George Weigel on the "Media Condomania"
I thought the Pope Benedict's remarks about condoms were completely understandable and non-controversial, But they've been sensationalized and misunderstood, so George Weigel has clarified the original remarks and provided the proper context for understanding them. Excerpt:
The first false assumption beneath the latest round of media condomania is that the Church’s settled teaching on sexual morality is a policy or a position that can change, as tax rates can be changed or one’s position on whether India should be a permanent member of the U.N. Security Council can change. To be sure, the theological articulation of the Catholic ethic of sexual love has been refined over centuries; it has come to an interesting point of explication in recent years in John Paul II’s “theology of the body.” But it has not changed and it will not change because it cannot be changed. And it cannot change or be changed because the Catholic ethic of sexual love is an expression of fundamental moral truths that can be known by reason and are illuminated by revelation.
The second false assumption beneath the condom story is that all papal statements of whatever sort are equal, such that an interview is an exercise of the papal teaching magisterium. That wasn’t true of John Paul II’s international bestseller, Crossing the Threshold of Hope, in which the late pope replied to questions posed by Italian journalist Vittorio Messori. It wasn’t true of the first volume of Benedict XVI’s Jesus of Nazareth, in which the pope made clear at the outset that he was speaking personally as a theologian and biblical scholar, not as the authoritative teacher of the Church. And it isn’t true of Light of the World. Reporters who insist on parsing every papal utterance as if each were equally authoritative — and who often do so in pursuit of a gotcha moment — do no good service to their readers.

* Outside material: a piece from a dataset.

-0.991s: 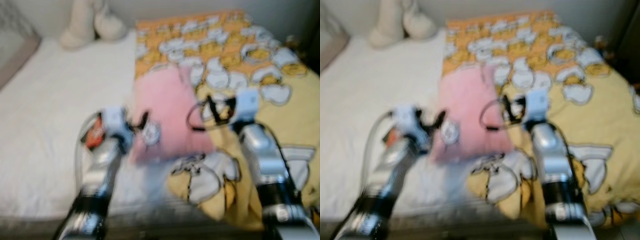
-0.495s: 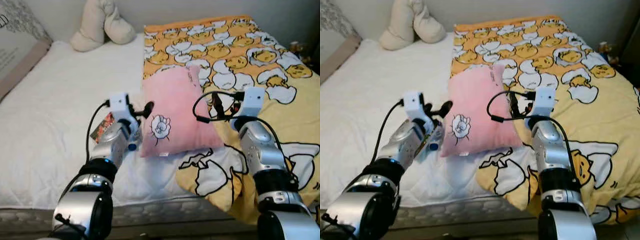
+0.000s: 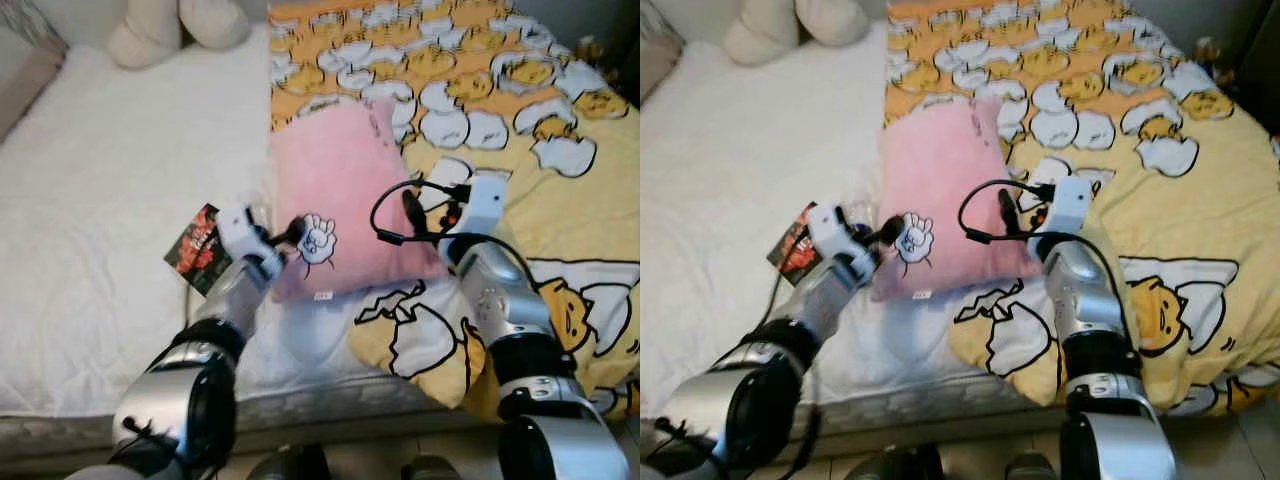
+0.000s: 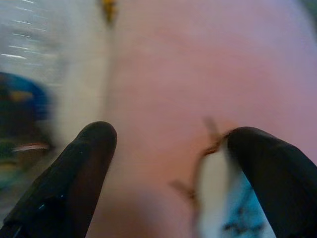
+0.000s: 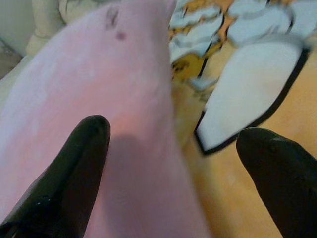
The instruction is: Clean up the room
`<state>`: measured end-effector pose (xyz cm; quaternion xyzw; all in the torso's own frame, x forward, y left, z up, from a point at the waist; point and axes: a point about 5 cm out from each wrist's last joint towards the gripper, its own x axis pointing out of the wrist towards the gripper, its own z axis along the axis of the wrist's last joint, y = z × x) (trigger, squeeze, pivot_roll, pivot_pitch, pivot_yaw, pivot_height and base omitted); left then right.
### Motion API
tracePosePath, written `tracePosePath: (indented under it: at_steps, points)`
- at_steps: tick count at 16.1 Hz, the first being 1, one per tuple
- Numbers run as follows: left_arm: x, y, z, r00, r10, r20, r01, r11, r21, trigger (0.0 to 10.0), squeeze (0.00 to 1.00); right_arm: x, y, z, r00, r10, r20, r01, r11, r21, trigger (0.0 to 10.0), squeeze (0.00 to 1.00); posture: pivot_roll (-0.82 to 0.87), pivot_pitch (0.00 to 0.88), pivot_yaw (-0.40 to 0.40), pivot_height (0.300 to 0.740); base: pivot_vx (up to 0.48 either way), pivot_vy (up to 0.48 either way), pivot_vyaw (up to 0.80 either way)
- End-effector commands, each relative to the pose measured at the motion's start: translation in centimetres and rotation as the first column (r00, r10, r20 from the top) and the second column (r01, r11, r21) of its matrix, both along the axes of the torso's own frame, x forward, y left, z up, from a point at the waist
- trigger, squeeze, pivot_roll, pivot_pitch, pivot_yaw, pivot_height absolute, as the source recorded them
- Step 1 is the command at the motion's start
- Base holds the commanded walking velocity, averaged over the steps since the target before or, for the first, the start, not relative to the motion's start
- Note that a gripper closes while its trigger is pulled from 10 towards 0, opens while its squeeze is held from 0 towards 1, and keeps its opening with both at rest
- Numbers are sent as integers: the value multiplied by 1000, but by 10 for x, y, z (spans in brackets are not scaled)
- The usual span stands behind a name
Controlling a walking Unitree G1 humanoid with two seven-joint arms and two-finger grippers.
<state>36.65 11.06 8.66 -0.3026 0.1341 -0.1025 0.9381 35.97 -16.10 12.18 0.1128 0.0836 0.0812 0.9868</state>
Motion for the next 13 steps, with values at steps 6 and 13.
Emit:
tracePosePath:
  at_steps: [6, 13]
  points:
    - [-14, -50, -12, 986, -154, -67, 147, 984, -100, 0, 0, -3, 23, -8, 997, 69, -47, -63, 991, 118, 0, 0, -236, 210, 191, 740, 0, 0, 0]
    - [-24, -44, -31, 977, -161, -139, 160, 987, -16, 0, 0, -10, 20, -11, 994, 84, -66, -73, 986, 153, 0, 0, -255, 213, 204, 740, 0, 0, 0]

He goes on to list a third ludicrosity pertaining to the very concept of a pope announcing a major clarification in church teaching within the medium of an interview with a journalist.
I remember some idiots I knew in my teenage years discussing AIDS and how if they ever found out they were infected that they would try to pass it along to as many people with it as they could before they succumbed to the illness. This vampiric approach to sexual ethics would appear to be addressed be the Pope's remarks, and so it was the first thing which came to my mind. Obviously full repentance and turning away from an impure lifestyle is the goal, but moving toward responsibility and away from a video game approach to sexual relationships and subsequently to life itself can be seen as progress.
Also—whoever is surprised to discover that the Catholic Church believes that different sins have different degrees of evil has not been paying attention very well. We don't need to bring up Hitler to demonstrate this. Janet Smith's analogy referenced within the article is one of hundreds which may be easily produced by any person in the category of those who believe in the existence of objective morality. This group surely includes some journalists, one hopes.